Once the line with "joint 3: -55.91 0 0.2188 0" is found in the entries below, repeat it and each following line exactly, up to and including the line with "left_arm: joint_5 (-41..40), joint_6". Add no other lines.
[[ EXERCISE MATERIAL, beginning ]]
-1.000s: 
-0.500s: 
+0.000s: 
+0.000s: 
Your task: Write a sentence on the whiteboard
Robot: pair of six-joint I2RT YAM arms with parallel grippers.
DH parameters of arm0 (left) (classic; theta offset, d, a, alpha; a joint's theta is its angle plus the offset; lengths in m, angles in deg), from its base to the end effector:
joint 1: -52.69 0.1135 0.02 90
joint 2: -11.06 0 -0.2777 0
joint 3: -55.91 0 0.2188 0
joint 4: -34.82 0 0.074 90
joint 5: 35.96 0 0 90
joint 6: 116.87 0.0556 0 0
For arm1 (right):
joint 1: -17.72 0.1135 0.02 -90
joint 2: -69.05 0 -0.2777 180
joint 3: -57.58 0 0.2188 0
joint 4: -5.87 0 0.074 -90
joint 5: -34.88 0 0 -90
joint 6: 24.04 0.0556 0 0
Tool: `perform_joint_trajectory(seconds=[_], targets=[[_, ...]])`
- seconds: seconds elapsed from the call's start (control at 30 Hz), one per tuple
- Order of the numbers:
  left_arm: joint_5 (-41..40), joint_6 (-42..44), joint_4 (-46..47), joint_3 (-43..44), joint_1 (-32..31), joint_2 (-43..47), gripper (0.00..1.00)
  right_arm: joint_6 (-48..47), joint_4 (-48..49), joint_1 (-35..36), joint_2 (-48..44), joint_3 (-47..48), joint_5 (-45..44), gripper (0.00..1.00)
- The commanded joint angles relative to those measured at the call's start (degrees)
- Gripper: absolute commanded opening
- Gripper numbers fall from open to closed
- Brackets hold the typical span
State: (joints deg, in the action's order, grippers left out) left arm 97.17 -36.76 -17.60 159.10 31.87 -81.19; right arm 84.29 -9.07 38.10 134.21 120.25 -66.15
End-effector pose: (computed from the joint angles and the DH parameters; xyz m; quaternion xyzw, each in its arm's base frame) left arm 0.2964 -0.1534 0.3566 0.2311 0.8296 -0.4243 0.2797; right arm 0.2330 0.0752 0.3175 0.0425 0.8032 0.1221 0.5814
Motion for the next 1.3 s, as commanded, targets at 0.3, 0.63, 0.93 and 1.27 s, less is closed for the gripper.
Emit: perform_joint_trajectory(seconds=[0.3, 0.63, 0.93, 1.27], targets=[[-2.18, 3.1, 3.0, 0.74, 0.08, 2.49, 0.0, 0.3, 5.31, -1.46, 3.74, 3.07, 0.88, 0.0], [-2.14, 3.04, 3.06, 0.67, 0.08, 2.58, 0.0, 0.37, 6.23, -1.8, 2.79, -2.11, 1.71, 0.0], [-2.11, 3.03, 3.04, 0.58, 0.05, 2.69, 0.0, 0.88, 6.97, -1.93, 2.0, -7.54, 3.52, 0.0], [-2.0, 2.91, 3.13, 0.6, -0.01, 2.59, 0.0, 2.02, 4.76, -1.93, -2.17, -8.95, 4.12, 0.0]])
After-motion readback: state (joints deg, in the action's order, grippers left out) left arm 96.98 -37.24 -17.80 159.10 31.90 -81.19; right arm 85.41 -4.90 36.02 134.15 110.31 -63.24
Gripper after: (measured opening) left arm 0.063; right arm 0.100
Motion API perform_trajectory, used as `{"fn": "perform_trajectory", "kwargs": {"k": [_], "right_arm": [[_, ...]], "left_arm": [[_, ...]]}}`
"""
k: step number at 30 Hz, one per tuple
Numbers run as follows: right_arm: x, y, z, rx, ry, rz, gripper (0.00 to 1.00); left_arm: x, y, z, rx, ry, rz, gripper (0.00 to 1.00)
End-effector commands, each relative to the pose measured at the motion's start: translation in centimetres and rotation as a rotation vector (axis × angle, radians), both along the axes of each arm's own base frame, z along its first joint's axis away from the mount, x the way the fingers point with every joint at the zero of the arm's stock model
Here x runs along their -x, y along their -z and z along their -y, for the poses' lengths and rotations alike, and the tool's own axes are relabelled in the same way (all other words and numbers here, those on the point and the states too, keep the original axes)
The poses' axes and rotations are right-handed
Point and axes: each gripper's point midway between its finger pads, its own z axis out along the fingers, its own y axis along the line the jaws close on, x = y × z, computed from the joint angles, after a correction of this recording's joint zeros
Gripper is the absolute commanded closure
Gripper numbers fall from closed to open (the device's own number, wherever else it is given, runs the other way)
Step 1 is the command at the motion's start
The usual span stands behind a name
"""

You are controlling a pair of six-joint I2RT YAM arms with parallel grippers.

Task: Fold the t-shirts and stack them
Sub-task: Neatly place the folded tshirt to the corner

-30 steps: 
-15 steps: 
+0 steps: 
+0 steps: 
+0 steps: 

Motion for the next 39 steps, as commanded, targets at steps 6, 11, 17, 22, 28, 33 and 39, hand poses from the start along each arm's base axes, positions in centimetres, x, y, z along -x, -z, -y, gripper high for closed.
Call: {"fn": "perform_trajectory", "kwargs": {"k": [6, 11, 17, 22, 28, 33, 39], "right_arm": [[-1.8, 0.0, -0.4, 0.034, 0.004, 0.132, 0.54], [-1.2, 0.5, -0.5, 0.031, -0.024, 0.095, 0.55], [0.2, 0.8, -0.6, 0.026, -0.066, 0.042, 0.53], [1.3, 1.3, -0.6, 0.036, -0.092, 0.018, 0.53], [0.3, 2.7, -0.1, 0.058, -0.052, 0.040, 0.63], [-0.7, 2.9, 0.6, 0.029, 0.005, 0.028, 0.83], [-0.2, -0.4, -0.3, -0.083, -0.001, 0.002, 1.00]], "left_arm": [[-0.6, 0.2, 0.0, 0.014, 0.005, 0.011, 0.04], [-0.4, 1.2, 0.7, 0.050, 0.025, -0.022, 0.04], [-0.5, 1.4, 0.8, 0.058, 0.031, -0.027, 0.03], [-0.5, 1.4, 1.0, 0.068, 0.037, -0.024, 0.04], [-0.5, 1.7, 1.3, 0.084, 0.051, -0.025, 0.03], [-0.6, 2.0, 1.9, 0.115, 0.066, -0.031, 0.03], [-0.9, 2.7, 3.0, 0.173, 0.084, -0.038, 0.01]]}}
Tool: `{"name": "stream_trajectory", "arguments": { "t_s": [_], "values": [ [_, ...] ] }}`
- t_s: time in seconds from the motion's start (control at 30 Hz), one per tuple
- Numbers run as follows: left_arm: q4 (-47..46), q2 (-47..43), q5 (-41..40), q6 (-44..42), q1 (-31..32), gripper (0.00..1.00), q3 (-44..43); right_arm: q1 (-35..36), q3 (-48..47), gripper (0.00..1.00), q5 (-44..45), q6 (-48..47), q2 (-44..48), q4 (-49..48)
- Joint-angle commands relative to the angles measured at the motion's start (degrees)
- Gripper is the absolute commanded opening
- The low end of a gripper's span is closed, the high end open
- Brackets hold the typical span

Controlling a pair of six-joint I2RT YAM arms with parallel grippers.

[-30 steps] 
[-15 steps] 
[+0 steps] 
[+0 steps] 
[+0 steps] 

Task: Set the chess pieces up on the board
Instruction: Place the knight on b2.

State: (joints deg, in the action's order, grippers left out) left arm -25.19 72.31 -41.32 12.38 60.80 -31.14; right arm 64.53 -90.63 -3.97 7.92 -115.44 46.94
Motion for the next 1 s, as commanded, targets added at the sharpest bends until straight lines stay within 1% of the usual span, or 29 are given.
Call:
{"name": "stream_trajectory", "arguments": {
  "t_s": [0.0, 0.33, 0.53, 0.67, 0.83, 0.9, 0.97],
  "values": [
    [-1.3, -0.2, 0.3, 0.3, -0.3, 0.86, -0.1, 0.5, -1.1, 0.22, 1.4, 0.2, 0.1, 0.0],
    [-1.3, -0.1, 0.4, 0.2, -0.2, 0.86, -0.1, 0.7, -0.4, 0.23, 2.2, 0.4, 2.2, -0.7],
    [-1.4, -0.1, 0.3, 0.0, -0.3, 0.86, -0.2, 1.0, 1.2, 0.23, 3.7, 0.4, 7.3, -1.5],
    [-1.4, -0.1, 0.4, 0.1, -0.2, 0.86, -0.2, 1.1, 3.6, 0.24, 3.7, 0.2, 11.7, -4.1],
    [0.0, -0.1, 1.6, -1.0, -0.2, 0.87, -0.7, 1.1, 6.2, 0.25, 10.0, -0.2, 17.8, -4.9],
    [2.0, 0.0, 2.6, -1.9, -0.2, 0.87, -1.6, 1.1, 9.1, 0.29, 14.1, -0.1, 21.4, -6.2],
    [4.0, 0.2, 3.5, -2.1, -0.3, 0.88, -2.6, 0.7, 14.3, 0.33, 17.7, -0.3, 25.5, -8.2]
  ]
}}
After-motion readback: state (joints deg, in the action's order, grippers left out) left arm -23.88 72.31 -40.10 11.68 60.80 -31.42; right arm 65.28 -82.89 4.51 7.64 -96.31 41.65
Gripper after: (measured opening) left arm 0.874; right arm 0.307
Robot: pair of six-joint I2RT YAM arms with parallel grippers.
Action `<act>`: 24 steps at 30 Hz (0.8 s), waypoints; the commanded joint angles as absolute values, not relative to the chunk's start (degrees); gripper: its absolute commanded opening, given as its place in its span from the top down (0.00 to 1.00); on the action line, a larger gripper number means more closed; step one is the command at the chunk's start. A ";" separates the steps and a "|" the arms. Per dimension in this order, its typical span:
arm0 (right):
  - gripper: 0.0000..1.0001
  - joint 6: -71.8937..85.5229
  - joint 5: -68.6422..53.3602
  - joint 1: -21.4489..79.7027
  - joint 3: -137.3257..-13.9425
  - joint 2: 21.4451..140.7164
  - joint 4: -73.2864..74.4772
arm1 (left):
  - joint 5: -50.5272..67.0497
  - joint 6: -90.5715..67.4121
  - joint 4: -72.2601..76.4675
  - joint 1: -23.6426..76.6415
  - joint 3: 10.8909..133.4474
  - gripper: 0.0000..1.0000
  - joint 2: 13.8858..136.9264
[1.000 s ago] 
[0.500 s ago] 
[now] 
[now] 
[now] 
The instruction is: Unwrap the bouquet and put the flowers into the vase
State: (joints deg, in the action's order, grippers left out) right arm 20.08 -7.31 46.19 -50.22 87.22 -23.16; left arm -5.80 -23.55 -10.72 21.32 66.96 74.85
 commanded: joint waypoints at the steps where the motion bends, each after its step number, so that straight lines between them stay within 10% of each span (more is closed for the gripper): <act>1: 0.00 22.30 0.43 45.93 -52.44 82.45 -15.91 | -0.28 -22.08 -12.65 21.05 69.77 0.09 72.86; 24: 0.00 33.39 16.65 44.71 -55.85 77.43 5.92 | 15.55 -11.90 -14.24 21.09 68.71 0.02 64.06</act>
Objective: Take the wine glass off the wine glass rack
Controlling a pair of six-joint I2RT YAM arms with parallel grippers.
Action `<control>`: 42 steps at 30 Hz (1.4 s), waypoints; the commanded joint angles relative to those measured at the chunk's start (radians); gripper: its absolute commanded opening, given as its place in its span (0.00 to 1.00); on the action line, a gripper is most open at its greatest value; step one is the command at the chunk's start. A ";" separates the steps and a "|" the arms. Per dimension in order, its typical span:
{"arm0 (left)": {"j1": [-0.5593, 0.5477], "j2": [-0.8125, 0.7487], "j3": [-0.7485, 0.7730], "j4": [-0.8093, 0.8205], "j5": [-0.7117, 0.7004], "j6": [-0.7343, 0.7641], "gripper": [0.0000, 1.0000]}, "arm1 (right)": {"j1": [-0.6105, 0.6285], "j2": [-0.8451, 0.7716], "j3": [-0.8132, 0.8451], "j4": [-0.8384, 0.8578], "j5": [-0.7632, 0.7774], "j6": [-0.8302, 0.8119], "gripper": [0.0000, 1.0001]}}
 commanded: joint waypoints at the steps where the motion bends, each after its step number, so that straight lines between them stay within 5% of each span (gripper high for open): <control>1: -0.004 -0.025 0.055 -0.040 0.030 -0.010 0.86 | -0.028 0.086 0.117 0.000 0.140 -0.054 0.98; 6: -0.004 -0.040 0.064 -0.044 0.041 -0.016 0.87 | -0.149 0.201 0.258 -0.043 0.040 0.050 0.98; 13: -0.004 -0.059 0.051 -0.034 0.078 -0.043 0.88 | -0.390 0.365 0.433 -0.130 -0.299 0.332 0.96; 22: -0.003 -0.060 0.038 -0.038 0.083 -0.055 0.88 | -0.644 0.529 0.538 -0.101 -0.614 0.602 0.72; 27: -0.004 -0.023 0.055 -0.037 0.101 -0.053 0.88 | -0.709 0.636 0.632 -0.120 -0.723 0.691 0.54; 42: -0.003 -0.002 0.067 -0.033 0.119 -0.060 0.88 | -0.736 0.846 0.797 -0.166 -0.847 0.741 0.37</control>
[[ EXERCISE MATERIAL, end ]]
▶ _RESPONSE TO THIS EXERCISE_
joint 3: -55.91 0 0.2188 0
joint 4: -34.82 0 0.074 90
joint 5: 35.96 0 0 90
joint 6: 116.87 0.0556 0 0
For arm1 (right):
joint 1: -17.72 0.1135 0.02 -90
joint 2: -69.05 0 -0.2777 180
joint 3: -57.58 0 0.2188 0
joint 4: -5.87 0 0.074 -90
joint 5: -34.88 0 0 -90
joint 6: 24.04 0.0556 0 0
Tool: `perform_joint_trajectory(seconds=[_], targets=[[_, ...]])`
- seconds: seconds elapsed from the call's start (control at 30 Hz), one per tuple
- Order of the numbers:
  left_arm: joint_5 (-41..40), joint_6 (-42..44), joint_4 (-46..47), joint_3 (-43..44), joint_1 (-32..31), joint_2 (-43..47), gripper (0.00..1.00)

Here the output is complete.